Für den iranischen Präsidenten Ahmadinedschad steht fest, woher die wahre Lüge rührt: Das WikiLeaks-Material sei nicht einem Leck, also einer unerwünschten Datenweitergabe, zuzuschreiben, sondern "in einer organisierten Weise weitergegeben worden" - von der US-Regierung selbst. Damit antwortete Ahmadinedschad laut dem iranischen Fernsehsender Press.TV auf Fragen zu Cablegate, die ihm während einer Pressekonferenz gestellt wurden.

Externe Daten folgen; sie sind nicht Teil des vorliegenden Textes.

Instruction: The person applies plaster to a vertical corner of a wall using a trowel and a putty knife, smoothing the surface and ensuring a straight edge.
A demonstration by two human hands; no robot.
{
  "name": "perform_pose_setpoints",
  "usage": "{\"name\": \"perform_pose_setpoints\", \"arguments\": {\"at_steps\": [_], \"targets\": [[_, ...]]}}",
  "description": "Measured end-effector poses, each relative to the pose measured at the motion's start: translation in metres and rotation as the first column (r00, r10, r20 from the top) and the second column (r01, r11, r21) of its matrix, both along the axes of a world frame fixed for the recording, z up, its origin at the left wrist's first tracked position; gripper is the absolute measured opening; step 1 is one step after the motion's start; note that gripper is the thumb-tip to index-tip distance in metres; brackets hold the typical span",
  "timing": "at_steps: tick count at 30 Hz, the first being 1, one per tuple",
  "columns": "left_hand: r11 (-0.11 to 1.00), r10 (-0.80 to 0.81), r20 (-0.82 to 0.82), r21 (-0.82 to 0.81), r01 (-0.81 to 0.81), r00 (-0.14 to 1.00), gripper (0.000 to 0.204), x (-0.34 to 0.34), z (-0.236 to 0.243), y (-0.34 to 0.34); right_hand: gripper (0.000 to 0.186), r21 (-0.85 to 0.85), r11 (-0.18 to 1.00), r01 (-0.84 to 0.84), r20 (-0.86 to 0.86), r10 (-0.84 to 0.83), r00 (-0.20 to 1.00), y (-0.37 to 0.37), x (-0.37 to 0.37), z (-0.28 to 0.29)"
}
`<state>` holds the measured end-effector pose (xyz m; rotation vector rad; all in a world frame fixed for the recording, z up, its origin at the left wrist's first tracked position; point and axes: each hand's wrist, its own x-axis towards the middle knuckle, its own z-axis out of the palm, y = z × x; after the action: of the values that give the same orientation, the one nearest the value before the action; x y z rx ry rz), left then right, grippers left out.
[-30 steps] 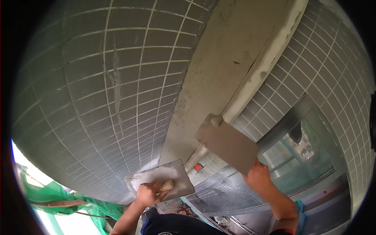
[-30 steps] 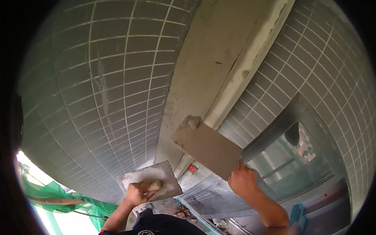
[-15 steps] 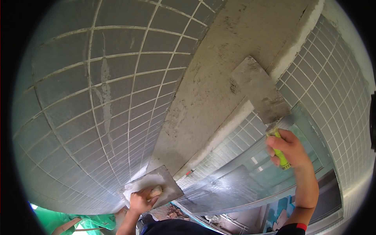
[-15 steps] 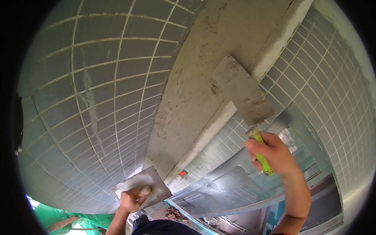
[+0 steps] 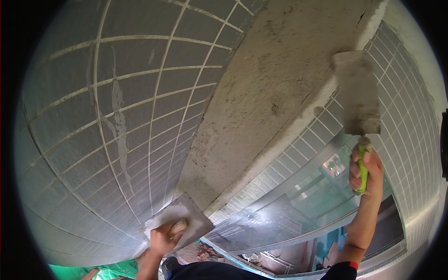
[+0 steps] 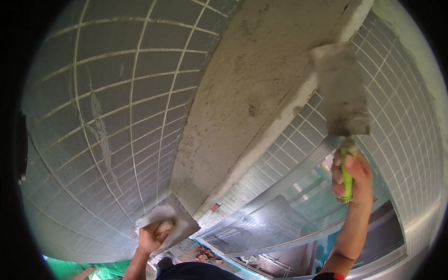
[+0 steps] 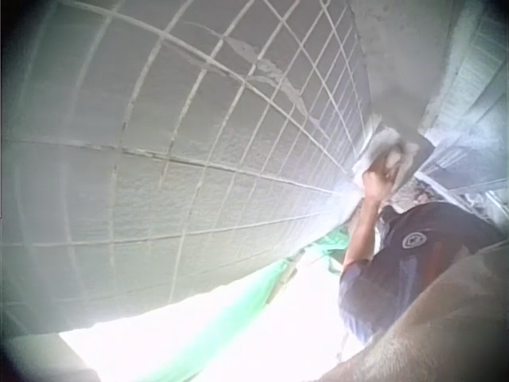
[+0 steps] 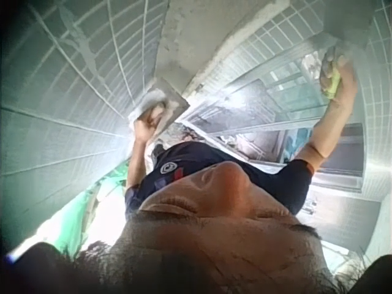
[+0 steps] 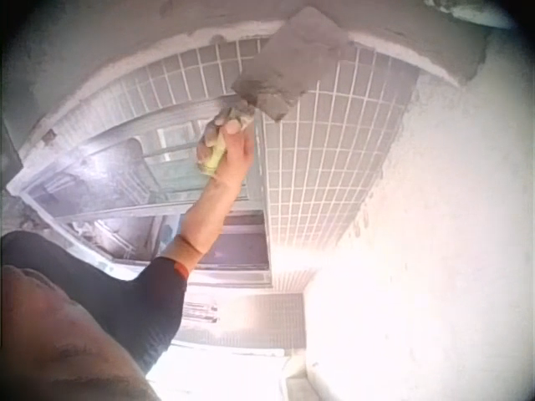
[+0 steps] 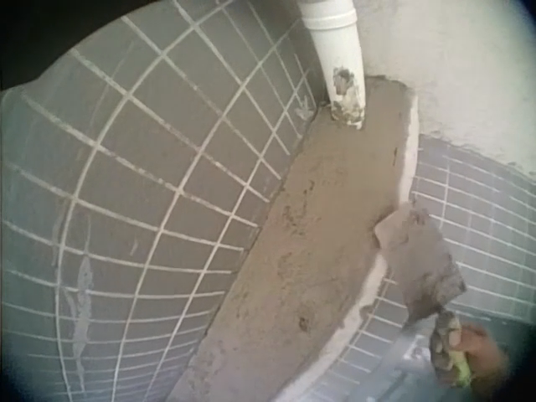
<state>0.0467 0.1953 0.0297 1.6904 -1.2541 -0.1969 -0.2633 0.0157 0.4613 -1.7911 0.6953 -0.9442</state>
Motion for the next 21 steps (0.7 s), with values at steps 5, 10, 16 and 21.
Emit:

Das "WikiLeaks"-Spiel sei keinen Kommentar wert, so der iranische Präsident. Das sei nur Zeitverschwendung. Wie immer bei Propaganda - in Ahmadinedschads Rhetorik hat dieser Umkehrschluss einen bevorzugten Platz - sei stets das Gegenteil des Behaupteten richtig. Die Wikileaks würden lediglich einen "hegemonialen Diskurs" mit eindeutigen politischen Interessen wiedergeben:

"Wenn sie behaupten, dass sie Iran isoliert haben, dann heißt das, dass sie selbst isoliert sind und wenn sie sagen, dass Iran wirtschaftlich schwach ist, dann bedeutet es, dass Iran stärker geworden ist. [..] Wenn sie sagen, dass es irgendwo eine Diktatur gibt (Ahmadinedschad wird in einem Diplomatenbericht als "Hitler" bezeichnet, Einf. d. A.), dann bedeutet das, dass dieses Land wirklich von seiner Bevölkerung auserwählt ist."

Die israelische Zeitung Ha'aretz berichtet eine weitere Äueßrung von der Press.TV-Fragestunde, in der Ahmadinedschad sich sehr deutlich von Mutmaßungen über gestörte Beziehungen zu den arabischen Staaten abgrenzt:

"Die Länder in der Region sind alle miteinander befreundet. Solche böswilligen Unterstellungen werden keinen Einfluss auf die Beziehungen der Länder untereinander haben."

Indessen äußerte sich der israelische Premierminister sehr zufrieden über die WikiLeaks, da sie beweisen würden, dass der ganze Nahe Osten Angst vor Iran habe. Laut Netanyahu sei man überdies gut auf die Wahrscheinlichkeit solcher Veröffentlichungen vorbereitet gewesen:

"Every Israeli leader has known for years that that dispatches are likely to leak out, so we adapted ourselves to the reality of leaks.That has a bearing on who I invite to meetings. No classified Israeli material was exposed by WikiLeaks."